The relative scarcity of gold and the demand for gold for other uses than money should raise questions about the efficacy of trying to use consumable and losable gold as money or as monetary reserves.

The inherent instability of a scarce commodity subject to all the influences enumerated above have inevitably led to financial instability which instigates human suffering, social unrest, political instability, totalitarianism, fraud, counterfeiting, theft, war, and abandonment of gold monetary policy.

A mantra of gold money advocates is that alternative money systems, particularly "paper money," always fail. Historically, it is true; but it is also a case of selective historical facts, half-truth, and errant semantics. There is archaeological evidence that accounting systems existed before paper was invented. For example, clay tablets written in cuneiform that show evidence of debt accounting. Paper, per se, merely represented another more economical way of accounting. What is never admitted is that all money systems including gold money systems have failed. Today, "paper money" as bank notes is substantially irrelevant. Overwhelmingly, transactions are carried on via computer accounting where money is nothing more than numbers transferred from account to account by computers.

Arguments about the substance of money will never address the problem of why all monetary systems have failed .

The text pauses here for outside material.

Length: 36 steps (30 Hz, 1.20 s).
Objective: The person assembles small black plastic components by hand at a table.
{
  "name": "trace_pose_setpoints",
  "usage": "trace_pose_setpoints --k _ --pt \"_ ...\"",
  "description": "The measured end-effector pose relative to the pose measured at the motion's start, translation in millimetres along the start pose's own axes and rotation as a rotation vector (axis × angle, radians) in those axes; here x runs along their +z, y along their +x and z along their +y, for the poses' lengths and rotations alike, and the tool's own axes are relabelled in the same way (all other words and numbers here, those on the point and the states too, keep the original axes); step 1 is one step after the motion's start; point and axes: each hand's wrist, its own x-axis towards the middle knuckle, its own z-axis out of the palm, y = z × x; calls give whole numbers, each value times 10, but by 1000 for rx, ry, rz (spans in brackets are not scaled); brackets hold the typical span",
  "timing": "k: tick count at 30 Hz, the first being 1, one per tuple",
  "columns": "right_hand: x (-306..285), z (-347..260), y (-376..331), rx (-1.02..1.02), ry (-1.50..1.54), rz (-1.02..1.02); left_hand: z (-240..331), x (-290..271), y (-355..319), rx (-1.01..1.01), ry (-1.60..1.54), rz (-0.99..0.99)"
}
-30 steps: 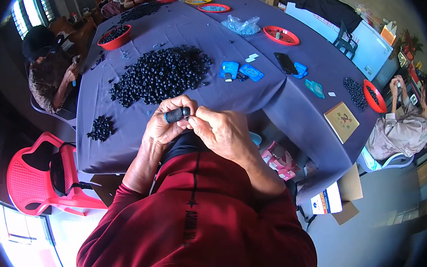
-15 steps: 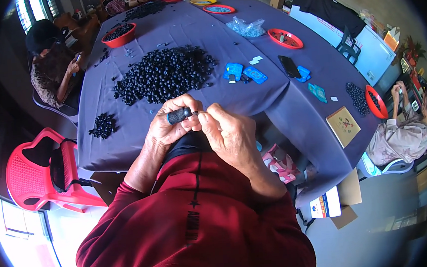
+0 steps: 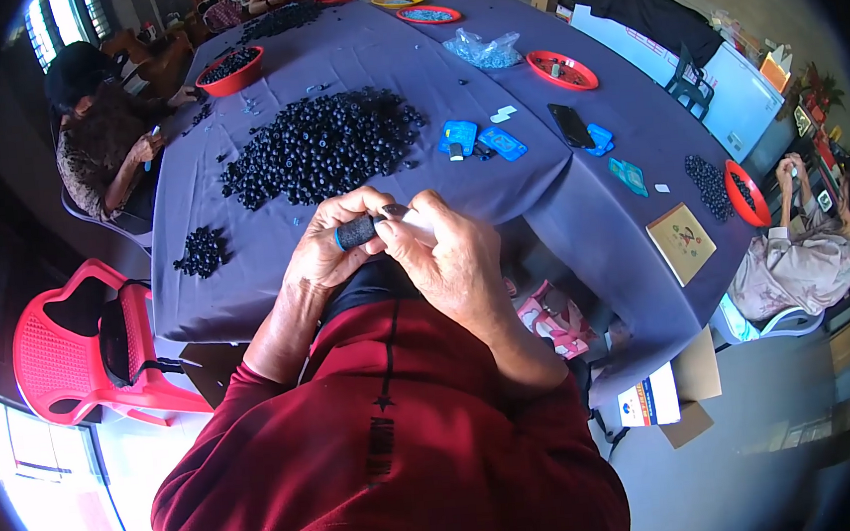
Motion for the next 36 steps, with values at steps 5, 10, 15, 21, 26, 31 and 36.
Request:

In fact, historically, not only has no money system survived indefinitely; but also, no civilization, empire, or political system has survived indefinitely. Systematic monetary manipulation has played a part in their demise. It is not a question of gold or paper; it is a question of human culture. Is it possible to maintain a political system or nation that is founded in myth, intellectual error, and financial fraud?

The Gold "Backing" Fraud

A sacrosanct dogma of modern economic superstition is that money derives its value from scarcity. It is nowhere scientifically proven or successfully argued. It is accepted dogma; and, once again, the semantic trick of substituting value for price is used.

Scarcity does play a role in prices of goods and services, but it is only one factor; there are many other factors in price.

What is provable is that the scarcity of gold provided an opportunity for fraud that has become modern banking custom and practice.

Exactly how the fraud started is not matters of facts, but that it started is not in question.

Legend with perhaps more than a little truth in it has been related many times, including Congressional testimony.(5)

In brief, goldsmiths built vaults to secure their gold which was used in artifact manufacture and lending. The security of the vault attracted others who deposited their gold with the goldsmith for safe keeping. The goldsmith noticed that depositors never claimed all their gold at once. This provided him the opportunity to lend their gold at interest for his profit.

The custom developed that depositors would write notes which could be redeemed by the goldsmith to pay their bills. Eventually, the security of the goldsmith s vault and convenience of the notes induced more and more people to leave gold with the goldsmith and pay their bills with notes.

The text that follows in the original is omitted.